* Task goal:
Set down, please, exactly the lines below that run from the line with "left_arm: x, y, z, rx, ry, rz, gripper" to the line with "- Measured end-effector", both lines included.
Segment Start: Extracted entries
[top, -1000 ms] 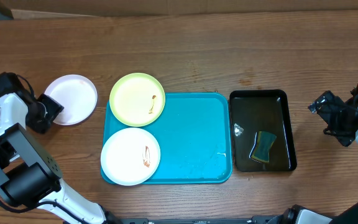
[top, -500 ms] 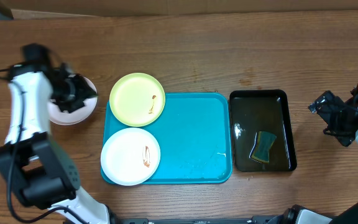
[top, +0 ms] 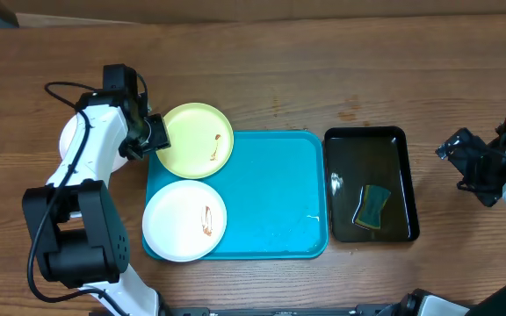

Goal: Clean dirty plates on tray and stack at the side
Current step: 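Grasp the yellow plate rim with the left gripper and drag it to tray center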

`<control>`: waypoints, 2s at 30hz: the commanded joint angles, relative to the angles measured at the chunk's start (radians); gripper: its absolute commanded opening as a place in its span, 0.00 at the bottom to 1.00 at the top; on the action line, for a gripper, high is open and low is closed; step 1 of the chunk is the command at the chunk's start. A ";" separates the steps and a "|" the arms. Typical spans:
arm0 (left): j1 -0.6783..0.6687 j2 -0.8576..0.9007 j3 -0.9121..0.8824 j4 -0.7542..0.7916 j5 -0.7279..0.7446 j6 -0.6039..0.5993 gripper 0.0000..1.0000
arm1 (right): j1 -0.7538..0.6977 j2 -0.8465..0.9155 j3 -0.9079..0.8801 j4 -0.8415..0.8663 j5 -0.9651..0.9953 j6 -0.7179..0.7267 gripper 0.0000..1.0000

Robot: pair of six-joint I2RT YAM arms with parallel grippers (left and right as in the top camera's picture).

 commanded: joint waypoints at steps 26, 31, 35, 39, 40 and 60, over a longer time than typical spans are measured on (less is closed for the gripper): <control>-0.016 0.045 -0.116 0.139 0.011 0.013 0.26 | -0.005 -0.002 0.015 0.006 0.010 0.008 1.00; -0.016 0.045 -0.116 0.144 0.023 0.012 0.05 | -0.005 -0.002 0.015 0.006 0.010 0.008 1.00; -0.030 0.045 -0.116 0.142 0.109 0.013 0.04 | -0.005 -0.002 0.015 0.006 0.010 0.008 1.00; -0.061 0.045 -0.116 0.130 0.204 0.021 0.04 | -0.005 -0.002 0.015 0.006 0.010 0.008 1.00; -0.070 0.045 -0.116 0.125 0.219 0.021 0.04 | -0.005 -0.002 0.015 0.006 0.010 0.008 1.00; -0.412 0.045 -0.100 0.091 0.198 0.032 0.26 | -0.005 -0.002 0.015 0.006 0.010 0.008 1.00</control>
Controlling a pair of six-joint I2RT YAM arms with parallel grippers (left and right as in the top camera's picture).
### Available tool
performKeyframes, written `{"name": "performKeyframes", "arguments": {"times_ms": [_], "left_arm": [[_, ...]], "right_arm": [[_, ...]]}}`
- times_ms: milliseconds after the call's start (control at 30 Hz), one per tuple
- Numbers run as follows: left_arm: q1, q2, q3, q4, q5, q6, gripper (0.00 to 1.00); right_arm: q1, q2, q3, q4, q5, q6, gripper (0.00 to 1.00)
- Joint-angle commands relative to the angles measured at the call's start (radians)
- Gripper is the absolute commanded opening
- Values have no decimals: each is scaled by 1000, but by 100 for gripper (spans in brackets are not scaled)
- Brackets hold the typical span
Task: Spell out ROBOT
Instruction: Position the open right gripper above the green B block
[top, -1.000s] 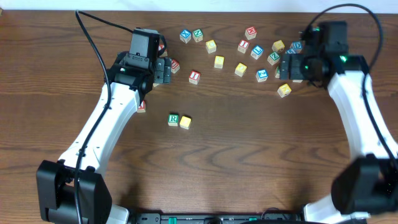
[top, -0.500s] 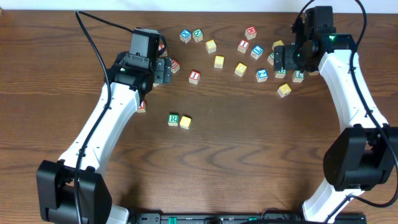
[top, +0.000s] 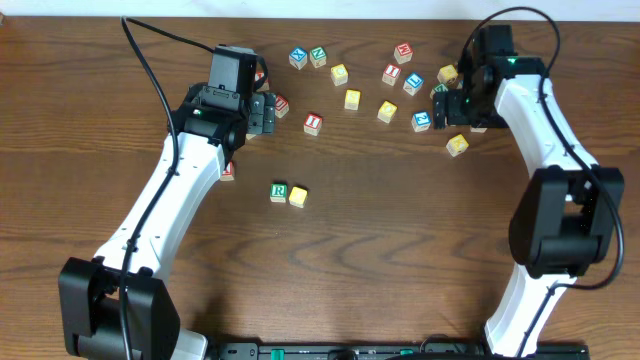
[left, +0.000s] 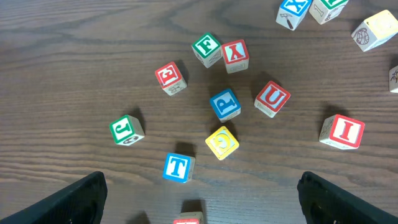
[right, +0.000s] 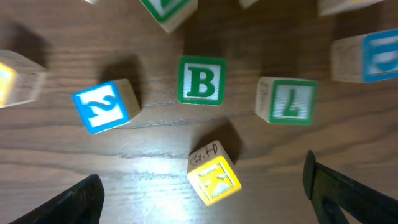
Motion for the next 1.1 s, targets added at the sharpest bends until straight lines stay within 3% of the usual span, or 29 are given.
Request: {"name": "performKeyframes", "arguments": {"times_ms": [0, 267, 633, 1067], "left_arm": [[4, -25, 28, 0, 5, 18, 96], [4, -25, 28, 0, 5, 26, 96], [4, -25, 28, 0, 5, 29, 96], [4, -25, 28, -3, 5, 32, 96]], "right_arm": [[-4, 34, 19, 5, 11, 17, 98], [-4, 37, 35, 31, 8, 18, 97], [-5, 44, 190, 11, -33, 21, 98], [-8, 274, 433, -154, -34, 5, 93]]}}
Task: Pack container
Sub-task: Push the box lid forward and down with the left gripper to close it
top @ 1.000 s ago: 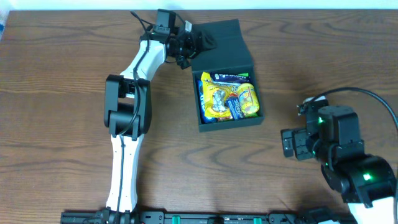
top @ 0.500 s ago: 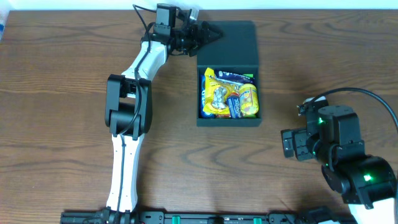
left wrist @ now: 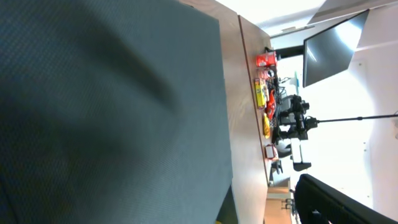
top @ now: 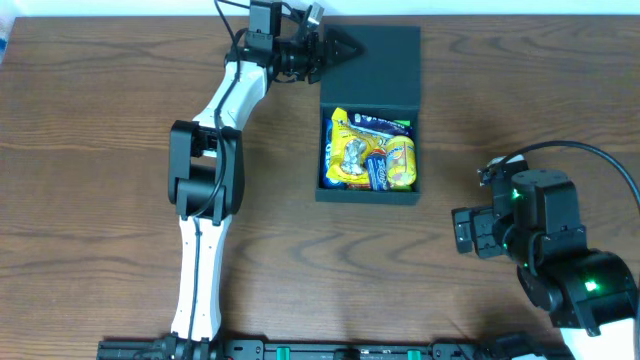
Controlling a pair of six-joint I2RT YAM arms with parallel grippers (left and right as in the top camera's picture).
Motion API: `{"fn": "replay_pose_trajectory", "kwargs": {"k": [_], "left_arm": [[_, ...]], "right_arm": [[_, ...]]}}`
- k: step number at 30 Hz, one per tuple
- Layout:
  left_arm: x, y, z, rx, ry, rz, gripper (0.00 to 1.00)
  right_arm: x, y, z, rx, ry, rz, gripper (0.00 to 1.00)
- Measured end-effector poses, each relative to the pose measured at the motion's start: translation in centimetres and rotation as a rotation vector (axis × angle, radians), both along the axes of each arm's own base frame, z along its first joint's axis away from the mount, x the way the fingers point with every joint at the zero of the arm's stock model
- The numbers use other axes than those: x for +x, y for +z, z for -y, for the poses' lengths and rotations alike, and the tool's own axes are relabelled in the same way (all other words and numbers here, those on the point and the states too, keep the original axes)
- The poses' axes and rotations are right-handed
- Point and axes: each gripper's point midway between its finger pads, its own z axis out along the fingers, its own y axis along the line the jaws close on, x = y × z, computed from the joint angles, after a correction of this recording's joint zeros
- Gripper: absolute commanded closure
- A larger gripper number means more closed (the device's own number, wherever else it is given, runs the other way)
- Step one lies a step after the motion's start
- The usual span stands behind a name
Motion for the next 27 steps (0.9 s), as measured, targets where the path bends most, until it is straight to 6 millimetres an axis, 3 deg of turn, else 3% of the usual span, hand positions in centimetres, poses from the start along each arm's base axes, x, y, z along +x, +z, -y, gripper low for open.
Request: {"fn": "replay_pose_trajectory", "kwargs": {"k": [6,14,17,27], "left_arm": [[-1.8,2.9,-0.5,0.044,-0.022,0.012,0.04],[-5.5,9.5,-1.5,0.115,-0.058,0.11,0.04],[-6.6,11.0,-1.7,0.128,-0.071,0.128,0.04],[-10.7,11.8,-2.0,0.199,-0.129,0.071,0.04]], "right_arm": [[0.0,0.0,0.0,0.0,0.0,0.0,0.01],[0.0,0.0,0.0,0.0,0.0,0.0,0.01],[0.0,0.0,0.0,0.0,0.0,0.0,0.01],[0.0,0.0,-0.2,0.008,0.006,-0.002,0.01]]}}
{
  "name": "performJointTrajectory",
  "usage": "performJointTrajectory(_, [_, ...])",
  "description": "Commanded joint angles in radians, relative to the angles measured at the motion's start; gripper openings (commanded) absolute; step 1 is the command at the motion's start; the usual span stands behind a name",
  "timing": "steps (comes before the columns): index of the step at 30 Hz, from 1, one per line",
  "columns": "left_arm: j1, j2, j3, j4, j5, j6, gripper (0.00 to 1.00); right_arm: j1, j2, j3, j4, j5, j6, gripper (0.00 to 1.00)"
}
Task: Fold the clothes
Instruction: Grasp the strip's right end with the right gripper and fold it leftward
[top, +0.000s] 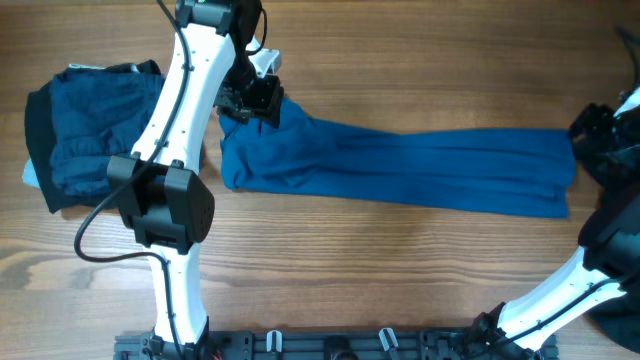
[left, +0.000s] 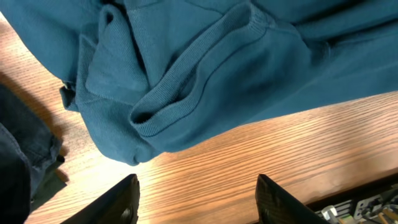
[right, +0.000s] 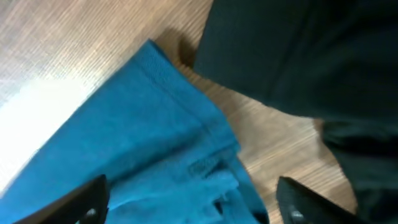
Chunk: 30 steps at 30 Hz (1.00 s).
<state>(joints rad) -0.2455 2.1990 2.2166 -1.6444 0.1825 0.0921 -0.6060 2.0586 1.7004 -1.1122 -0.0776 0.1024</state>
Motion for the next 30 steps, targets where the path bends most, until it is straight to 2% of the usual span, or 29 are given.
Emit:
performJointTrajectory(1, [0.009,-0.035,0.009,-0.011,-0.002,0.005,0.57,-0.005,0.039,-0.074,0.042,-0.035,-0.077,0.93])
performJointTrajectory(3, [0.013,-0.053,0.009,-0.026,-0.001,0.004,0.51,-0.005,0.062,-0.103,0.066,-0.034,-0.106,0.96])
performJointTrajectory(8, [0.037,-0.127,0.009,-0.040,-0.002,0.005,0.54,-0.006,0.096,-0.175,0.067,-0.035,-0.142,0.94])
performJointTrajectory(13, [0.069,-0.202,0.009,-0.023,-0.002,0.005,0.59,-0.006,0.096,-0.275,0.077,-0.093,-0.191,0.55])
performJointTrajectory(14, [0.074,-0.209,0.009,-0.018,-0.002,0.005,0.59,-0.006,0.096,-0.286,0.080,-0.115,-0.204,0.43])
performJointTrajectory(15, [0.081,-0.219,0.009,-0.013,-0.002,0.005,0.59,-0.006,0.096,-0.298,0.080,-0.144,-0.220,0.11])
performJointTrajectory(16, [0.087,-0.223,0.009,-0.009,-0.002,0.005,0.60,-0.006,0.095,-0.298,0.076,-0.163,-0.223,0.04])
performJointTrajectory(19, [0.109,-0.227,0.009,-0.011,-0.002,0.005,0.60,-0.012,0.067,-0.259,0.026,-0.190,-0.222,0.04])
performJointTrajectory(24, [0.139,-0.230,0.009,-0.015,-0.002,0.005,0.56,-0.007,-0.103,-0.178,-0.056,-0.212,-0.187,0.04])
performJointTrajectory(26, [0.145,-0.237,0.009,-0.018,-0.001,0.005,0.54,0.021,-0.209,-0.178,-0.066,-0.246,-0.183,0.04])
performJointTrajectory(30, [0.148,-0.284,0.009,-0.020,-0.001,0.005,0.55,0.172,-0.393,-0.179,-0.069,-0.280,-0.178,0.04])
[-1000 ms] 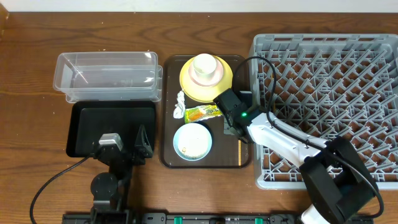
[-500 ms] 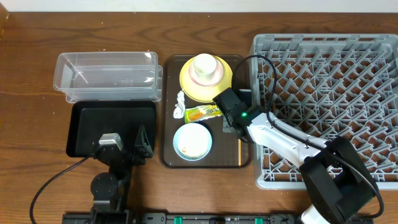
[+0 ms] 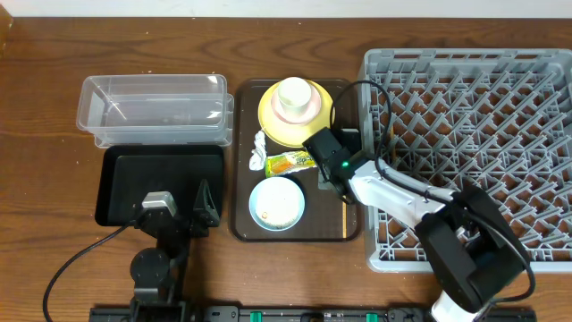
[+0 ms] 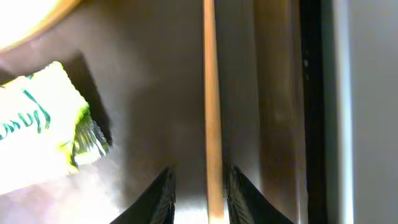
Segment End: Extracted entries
* Your response:
  left_arm: x, y, z, rx, ry, rz, gripper (0.00 to 1.00)
  right_arm: x, y, z, rx, ry, rz, gripper (0.00 to 1.00)
- Measured end-effector poses, each relative to the pose measured at the motion's start: translation in centimetres and rotation as a rotation vector (axis × angle, radians), both along the axes of each arm's own base frame, z along its first joint's axis away from the mount, x the way the fingers point with every joint at the zero of the arm's stock model

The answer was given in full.